Task details =>
Those lines of the data that hold the word "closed" are to be copied out.

= Beginning of Section =

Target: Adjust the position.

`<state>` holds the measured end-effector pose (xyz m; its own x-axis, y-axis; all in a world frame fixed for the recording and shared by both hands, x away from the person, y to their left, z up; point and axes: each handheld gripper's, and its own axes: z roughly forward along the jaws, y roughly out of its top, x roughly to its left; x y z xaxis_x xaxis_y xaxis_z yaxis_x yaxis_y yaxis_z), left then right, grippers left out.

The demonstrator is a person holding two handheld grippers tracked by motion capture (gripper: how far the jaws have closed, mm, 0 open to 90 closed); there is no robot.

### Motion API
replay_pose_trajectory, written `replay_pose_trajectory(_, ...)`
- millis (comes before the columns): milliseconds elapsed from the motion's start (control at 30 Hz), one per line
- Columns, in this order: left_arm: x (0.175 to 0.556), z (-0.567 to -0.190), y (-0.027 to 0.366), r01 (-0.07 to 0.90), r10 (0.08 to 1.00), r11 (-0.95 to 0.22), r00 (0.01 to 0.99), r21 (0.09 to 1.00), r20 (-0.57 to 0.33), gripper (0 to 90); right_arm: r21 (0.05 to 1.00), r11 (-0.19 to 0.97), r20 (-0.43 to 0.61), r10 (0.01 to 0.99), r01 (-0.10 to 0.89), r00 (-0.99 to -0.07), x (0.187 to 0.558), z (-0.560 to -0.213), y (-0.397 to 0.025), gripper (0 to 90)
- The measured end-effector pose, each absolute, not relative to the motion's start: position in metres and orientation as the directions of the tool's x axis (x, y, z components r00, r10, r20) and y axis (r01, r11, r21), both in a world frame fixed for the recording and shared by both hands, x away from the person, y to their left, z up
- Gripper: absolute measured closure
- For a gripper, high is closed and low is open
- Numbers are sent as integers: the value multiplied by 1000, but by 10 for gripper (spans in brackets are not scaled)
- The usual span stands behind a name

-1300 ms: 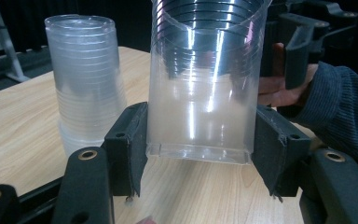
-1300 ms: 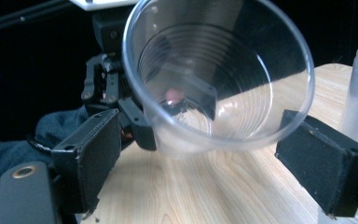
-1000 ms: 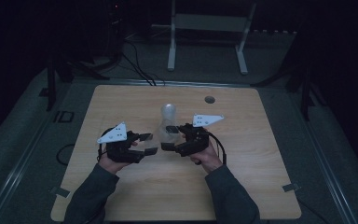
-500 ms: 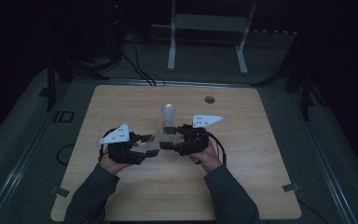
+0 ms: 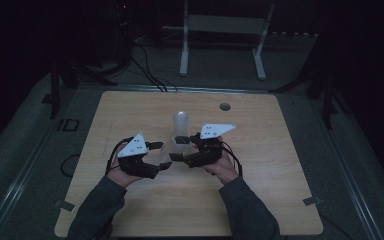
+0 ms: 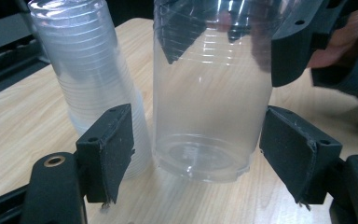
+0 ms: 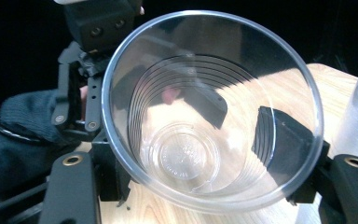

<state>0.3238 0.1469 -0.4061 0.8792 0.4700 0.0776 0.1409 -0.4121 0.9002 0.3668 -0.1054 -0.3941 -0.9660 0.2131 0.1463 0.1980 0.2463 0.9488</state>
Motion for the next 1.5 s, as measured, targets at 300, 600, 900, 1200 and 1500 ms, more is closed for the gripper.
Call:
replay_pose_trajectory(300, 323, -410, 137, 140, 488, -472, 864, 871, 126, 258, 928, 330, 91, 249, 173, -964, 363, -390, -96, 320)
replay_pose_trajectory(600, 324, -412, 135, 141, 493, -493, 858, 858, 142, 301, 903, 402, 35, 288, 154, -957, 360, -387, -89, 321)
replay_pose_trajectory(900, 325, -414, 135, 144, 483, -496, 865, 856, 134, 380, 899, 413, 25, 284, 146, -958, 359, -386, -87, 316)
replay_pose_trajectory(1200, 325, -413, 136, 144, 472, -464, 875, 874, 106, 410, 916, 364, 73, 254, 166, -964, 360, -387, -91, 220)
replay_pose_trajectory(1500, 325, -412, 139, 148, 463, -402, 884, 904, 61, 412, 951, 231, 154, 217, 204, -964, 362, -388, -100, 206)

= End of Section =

Answer below =>
The demonstrator is a person holding two handheld grippers tracked by motion capture (gripper: how far the jaws have closed, mm, 0 open to 90 closed); there is no robot.
- For a gripper, high is closed and low is open
Motion for the next 1.5 s, as measured, targets at 300, 600, 900, 1200 and 1500 ms, more is closed for the gripper.

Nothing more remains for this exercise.